▶ **WHAT YOU NEED TO DO**
Check each line of the material for the string "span", and copy the lines that have it.

......

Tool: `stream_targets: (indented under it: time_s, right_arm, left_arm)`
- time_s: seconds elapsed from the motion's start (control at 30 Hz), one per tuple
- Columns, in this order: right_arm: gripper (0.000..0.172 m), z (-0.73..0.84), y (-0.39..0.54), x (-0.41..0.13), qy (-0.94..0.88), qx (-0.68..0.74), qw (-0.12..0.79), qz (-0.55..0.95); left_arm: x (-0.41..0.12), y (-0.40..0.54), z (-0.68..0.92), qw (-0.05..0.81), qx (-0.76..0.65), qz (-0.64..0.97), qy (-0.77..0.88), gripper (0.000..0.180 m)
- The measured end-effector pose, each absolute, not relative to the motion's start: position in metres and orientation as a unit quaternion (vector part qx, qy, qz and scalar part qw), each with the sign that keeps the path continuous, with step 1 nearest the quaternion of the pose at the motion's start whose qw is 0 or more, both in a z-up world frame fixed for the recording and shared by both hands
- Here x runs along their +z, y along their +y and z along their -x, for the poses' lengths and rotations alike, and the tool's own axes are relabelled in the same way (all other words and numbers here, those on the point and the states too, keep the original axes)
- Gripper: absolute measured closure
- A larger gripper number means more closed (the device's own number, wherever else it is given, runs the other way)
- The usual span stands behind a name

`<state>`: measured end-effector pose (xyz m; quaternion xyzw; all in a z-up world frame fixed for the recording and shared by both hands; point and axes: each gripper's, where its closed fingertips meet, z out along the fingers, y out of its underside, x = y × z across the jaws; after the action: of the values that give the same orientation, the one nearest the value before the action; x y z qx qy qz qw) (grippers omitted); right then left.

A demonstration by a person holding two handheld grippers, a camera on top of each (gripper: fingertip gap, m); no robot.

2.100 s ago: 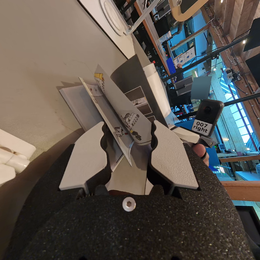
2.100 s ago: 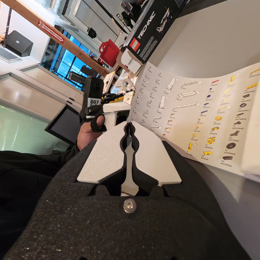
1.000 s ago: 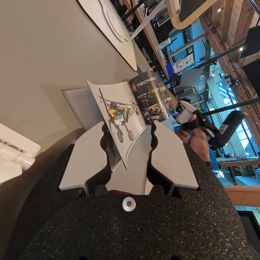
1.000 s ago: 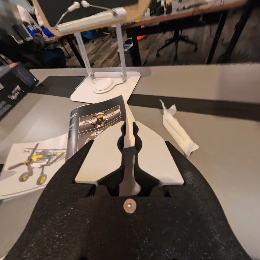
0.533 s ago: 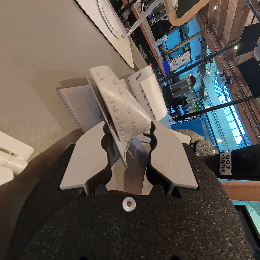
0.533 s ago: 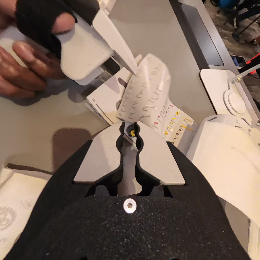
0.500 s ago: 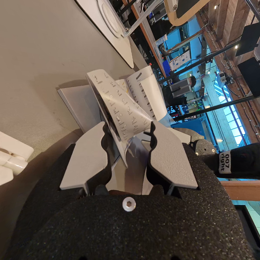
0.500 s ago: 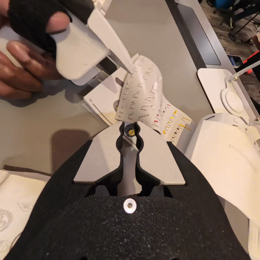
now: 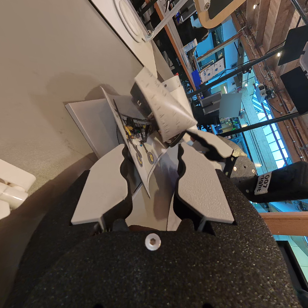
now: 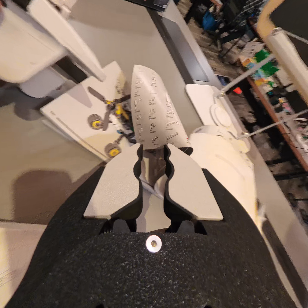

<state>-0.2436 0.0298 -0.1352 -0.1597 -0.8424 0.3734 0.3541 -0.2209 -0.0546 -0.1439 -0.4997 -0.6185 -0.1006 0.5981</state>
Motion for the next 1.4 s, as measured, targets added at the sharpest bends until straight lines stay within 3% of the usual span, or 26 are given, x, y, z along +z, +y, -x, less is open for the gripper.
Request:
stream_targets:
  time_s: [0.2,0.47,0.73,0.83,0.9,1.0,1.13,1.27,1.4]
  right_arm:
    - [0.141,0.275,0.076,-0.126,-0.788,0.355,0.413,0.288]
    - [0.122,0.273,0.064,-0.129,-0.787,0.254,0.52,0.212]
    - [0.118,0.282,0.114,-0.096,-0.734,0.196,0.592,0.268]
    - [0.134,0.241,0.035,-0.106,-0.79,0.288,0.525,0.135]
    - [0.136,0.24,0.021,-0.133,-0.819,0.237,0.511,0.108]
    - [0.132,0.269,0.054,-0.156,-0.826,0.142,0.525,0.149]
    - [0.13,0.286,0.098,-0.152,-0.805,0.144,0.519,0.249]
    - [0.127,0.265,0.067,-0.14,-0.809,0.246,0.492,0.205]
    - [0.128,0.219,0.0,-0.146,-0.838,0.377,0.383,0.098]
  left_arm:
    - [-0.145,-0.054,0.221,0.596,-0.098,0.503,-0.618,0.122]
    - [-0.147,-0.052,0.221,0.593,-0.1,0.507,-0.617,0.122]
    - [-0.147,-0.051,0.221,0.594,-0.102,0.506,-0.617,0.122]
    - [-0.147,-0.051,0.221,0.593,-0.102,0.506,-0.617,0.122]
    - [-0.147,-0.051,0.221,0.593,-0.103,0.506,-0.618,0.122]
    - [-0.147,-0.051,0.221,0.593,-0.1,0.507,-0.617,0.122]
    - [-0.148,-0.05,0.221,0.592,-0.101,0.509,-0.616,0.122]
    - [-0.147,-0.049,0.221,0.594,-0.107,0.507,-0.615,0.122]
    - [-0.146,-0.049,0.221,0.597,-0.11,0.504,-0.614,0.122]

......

▶ **SOLUTION**
- The usual span stands behind a name
Motion for the next 1.4 s, as measured, targets added at the sharpest bends until straight lines stay within 3% of the usual span, or 26 are given, x, y, z along +z, +y, -x, less is open for the gripper.

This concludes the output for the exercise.